How do you turn 35 years of absorbed pain and rage into peace? It all starts with the radical act of healing from shame and complex trauma. Tim Westbrook sits down with his personal therapist, Ken Wells, a nationally recognized expert in treating sex addiction, intimacy disorders, compulsive behaviors, and trauma. Ken shares his raw journey from a cult-like childhood, abuse, and clinical depression to 35 years of sobriety. He explains his powerful method of giving shame back to its source. Learn how he transformed his rage into compassion and found unconditional self-worth by focusing on managing behavior not shaming the person. Ken also reveals the single common denominator among all his clients—from everyday people to celebrities and billionaires—is the universal struggle of losing their true identity. Tune in for insight, practical tools, and a powerful message of hope for your own recovery journey.

Watch the episode here

 

Listen to the podcast here

 

Someone Saved Me… Now It’s My Turn

I’m honored to sit down with someone who has played a meaningful role in my own recovery journey. My therapist, Ken Wells. Ken is a nationally recognized expert in treating sex addiction, intimacy disorders, compulsive behaviors, and trauma. Over the past few decades, he has helped thousands of individuals, including high-profile figures, celebrities, CEOs, and leaders, rebuild their lives from the inside out.

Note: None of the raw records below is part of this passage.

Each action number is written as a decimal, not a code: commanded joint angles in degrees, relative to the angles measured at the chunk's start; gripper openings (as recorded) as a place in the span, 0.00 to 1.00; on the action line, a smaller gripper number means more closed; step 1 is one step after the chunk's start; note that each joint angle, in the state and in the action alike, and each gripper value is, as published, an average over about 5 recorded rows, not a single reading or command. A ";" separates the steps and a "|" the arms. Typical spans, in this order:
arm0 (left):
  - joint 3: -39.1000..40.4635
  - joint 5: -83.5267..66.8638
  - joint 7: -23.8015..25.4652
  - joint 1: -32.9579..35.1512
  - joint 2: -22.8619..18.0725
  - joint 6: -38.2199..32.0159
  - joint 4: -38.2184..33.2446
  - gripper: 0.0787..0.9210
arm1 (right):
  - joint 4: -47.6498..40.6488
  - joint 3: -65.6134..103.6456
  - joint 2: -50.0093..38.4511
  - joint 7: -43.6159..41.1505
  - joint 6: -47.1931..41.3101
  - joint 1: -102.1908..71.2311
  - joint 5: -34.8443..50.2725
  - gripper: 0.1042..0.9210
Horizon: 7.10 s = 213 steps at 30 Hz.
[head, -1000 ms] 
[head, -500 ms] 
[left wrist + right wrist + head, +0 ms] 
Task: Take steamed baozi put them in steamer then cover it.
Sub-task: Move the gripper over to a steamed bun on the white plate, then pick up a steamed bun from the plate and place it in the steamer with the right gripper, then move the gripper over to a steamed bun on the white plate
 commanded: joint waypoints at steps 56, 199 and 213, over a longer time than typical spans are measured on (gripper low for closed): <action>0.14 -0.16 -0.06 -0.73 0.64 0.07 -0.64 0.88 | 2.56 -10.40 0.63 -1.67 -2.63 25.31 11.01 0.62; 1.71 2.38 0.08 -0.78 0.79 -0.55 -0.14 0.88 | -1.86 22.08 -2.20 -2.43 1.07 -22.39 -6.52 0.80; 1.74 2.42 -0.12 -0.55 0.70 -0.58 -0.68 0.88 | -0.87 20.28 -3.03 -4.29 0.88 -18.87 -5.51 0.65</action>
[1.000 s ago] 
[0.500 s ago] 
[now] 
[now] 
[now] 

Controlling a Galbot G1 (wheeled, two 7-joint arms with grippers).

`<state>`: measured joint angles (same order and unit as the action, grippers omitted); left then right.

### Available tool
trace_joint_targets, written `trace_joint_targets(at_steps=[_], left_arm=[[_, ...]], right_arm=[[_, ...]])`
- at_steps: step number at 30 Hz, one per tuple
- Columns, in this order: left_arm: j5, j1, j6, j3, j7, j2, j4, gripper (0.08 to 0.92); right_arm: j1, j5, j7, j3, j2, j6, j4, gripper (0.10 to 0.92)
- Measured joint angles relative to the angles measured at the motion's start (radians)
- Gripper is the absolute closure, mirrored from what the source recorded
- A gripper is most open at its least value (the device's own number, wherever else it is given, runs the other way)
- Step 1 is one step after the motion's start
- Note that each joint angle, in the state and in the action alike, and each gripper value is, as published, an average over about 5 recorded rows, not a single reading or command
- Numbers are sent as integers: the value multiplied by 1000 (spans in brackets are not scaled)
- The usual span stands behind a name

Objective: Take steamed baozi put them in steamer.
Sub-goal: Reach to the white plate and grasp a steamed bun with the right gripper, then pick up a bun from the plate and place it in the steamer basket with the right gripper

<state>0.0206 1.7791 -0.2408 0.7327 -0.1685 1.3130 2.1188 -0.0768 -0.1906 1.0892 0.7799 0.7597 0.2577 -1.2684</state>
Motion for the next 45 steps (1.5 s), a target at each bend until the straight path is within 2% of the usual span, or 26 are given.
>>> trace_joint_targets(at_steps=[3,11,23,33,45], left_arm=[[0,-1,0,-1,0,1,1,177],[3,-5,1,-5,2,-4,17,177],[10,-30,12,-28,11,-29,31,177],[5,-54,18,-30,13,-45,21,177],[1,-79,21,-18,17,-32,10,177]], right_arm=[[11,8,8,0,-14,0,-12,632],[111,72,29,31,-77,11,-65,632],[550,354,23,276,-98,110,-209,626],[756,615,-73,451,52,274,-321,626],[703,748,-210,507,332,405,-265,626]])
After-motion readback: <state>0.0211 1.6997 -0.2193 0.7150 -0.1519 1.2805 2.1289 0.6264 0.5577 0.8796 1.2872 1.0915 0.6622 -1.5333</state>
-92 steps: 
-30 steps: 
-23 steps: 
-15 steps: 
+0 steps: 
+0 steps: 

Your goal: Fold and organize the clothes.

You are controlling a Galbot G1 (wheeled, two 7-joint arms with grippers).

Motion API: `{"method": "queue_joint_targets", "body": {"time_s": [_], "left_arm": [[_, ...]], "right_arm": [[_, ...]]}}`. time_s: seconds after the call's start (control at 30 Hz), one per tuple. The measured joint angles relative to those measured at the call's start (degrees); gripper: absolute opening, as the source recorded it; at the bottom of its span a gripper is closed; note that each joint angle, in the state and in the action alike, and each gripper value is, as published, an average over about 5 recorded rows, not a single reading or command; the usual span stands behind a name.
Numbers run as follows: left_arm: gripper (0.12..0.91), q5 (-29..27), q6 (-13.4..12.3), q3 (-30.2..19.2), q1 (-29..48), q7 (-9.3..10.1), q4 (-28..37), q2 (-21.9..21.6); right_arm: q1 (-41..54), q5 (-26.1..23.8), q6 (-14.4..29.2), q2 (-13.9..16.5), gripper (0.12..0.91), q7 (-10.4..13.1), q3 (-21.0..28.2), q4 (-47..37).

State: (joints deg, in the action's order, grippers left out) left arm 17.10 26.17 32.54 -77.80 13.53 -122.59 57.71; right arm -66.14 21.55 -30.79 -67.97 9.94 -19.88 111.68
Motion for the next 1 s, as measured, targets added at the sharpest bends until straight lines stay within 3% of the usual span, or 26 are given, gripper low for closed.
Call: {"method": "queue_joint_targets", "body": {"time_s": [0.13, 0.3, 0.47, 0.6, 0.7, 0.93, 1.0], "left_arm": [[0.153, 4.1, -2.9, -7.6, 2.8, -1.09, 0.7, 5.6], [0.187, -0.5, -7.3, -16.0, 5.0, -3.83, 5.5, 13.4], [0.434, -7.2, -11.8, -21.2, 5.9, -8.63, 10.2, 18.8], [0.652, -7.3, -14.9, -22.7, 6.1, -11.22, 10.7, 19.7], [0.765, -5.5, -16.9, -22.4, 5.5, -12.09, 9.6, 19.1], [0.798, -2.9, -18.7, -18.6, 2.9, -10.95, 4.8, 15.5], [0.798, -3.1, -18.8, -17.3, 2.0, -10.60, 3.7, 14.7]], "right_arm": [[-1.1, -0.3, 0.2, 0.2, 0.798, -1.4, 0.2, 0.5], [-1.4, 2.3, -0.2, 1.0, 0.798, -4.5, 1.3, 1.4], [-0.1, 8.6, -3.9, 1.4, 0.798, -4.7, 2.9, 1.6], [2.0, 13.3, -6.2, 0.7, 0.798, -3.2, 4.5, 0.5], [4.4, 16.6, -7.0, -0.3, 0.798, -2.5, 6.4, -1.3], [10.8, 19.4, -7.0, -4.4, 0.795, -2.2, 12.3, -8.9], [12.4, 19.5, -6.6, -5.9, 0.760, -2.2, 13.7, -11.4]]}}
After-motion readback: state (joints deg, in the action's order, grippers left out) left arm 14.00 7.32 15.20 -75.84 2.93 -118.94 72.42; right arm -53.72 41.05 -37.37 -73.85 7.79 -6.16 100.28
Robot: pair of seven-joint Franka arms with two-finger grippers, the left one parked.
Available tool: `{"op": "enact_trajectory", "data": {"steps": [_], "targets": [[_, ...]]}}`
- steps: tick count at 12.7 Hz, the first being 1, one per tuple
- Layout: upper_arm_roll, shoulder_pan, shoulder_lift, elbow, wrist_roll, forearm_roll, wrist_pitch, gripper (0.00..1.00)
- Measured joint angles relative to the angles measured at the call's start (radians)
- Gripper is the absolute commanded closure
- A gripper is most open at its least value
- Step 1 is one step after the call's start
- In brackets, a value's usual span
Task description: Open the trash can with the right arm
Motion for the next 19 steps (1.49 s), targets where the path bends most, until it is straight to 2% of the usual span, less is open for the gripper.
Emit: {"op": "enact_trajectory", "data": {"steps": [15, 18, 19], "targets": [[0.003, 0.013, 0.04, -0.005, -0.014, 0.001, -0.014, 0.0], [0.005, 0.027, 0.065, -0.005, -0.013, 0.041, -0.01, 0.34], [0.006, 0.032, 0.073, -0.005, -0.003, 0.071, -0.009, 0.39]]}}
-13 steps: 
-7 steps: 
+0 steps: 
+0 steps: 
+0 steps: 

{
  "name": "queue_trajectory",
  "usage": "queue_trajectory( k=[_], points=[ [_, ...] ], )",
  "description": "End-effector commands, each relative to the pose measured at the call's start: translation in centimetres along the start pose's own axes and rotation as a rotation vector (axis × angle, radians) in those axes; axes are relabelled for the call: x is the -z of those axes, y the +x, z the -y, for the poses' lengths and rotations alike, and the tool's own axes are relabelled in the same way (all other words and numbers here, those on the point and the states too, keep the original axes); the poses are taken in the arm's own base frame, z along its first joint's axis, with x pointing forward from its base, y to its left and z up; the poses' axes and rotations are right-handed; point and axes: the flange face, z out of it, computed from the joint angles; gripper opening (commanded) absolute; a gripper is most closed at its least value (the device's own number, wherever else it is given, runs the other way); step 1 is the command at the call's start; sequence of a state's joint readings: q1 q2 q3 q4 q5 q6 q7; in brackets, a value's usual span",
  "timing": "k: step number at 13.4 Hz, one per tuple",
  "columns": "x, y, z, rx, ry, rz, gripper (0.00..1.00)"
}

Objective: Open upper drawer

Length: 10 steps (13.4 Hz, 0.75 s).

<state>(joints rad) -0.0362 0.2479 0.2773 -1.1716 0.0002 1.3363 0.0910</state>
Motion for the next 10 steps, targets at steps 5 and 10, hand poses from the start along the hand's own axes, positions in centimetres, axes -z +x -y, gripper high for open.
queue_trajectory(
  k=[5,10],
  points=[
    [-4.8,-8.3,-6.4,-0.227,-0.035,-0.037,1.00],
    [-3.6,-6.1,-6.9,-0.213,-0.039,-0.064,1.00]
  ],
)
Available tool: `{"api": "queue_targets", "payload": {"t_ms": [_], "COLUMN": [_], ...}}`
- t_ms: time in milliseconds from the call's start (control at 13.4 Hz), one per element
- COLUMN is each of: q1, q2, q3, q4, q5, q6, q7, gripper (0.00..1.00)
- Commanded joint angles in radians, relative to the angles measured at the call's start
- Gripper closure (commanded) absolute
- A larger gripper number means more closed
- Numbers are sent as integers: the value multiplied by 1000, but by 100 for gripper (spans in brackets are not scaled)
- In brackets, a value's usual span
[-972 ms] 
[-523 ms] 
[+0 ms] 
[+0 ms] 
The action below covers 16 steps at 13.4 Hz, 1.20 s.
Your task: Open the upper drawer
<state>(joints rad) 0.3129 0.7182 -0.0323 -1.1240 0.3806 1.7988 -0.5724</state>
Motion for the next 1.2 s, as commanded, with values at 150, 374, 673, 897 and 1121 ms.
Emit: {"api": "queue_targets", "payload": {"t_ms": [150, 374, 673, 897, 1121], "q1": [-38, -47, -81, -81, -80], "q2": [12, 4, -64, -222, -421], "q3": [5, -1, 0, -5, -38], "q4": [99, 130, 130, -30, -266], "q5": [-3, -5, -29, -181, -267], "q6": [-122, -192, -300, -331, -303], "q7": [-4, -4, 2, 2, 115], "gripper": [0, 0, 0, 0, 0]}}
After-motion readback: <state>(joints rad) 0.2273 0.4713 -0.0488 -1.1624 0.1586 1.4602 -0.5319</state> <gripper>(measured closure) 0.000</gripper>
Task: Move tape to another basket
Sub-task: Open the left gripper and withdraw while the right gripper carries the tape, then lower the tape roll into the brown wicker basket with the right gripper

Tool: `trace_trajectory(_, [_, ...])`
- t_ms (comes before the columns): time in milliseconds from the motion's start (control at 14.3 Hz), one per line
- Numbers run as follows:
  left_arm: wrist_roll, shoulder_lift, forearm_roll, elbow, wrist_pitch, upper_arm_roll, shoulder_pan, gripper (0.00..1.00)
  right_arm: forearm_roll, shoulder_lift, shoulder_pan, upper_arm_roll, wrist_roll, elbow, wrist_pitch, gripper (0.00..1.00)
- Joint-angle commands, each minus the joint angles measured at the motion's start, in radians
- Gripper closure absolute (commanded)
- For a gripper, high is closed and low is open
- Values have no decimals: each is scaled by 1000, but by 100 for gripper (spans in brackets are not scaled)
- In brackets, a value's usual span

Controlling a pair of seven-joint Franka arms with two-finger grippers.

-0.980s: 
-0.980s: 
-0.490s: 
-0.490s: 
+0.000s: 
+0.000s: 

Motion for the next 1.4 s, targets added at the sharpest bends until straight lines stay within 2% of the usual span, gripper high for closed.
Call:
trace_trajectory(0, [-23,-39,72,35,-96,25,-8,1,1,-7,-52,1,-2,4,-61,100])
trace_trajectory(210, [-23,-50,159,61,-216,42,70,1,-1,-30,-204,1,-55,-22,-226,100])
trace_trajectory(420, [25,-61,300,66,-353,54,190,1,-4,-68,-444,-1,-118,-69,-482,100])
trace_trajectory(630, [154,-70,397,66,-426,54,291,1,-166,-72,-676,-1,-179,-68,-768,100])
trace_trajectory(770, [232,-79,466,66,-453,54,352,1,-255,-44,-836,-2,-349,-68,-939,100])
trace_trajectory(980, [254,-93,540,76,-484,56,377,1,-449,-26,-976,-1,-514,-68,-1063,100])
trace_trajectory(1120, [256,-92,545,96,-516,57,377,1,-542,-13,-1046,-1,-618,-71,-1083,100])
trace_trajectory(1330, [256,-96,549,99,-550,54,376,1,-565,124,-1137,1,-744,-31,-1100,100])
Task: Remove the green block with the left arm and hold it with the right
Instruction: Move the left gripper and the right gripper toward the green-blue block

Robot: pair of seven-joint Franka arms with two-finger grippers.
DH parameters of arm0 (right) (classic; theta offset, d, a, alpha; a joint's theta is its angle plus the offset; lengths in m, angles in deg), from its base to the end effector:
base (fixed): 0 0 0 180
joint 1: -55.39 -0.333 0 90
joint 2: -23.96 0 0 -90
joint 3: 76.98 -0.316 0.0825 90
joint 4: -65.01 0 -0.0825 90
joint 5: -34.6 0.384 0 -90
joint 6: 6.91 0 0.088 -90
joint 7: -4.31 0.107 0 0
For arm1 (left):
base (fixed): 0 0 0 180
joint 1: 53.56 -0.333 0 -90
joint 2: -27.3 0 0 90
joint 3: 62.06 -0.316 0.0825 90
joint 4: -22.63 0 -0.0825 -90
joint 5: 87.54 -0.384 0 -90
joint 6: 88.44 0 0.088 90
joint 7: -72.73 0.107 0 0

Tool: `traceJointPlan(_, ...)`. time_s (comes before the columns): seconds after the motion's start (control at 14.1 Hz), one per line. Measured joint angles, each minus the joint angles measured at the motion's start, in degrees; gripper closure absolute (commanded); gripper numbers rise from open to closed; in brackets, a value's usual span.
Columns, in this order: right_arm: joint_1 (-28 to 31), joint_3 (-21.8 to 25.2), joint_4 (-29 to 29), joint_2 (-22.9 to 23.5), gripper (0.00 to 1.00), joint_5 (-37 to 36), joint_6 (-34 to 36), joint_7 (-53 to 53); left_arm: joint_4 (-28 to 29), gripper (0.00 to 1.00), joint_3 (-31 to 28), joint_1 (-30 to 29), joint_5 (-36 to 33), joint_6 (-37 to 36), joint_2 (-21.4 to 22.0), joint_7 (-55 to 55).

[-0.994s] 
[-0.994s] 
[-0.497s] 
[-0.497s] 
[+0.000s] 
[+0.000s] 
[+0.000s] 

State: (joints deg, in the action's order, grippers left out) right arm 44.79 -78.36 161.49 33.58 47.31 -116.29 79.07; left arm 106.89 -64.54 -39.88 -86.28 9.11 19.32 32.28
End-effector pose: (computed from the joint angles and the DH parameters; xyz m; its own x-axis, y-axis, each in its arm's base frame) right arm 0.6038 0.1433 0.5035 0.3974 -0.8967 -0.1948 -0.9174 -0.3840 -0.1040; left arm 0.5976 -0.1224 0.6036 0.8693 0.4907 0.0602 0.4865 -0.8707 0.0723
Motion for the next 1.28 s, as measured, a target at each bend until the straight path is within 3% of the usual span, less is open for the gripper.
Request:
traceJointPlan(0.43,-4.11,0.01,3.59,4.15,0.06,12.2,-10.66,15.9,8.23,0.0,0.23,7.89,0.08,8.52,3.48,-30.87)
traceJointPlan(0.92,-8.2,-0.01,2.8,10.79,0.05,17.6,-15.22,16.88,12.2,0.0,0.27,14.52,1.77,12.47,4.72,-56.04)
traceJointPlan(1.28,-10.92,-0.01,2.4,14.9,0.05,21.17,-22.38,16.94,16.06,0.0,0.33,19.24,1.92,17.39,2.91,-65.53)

Ken has been sober for 35 years. He brings not just clinical expertise, but a deep personal understanding of the recovery process. His work helps people reconnect to themselves, break cycles of shame, and regain the capacity for intimacy and authentic relationships. Whether you’re struggling with addiction, codependency, trauma, mental health, or are simply committed to your personal growth, this conversation will give you insight, tools, and hope.

‐‐‐

Ken, it’s truly an honor to have you here on the show.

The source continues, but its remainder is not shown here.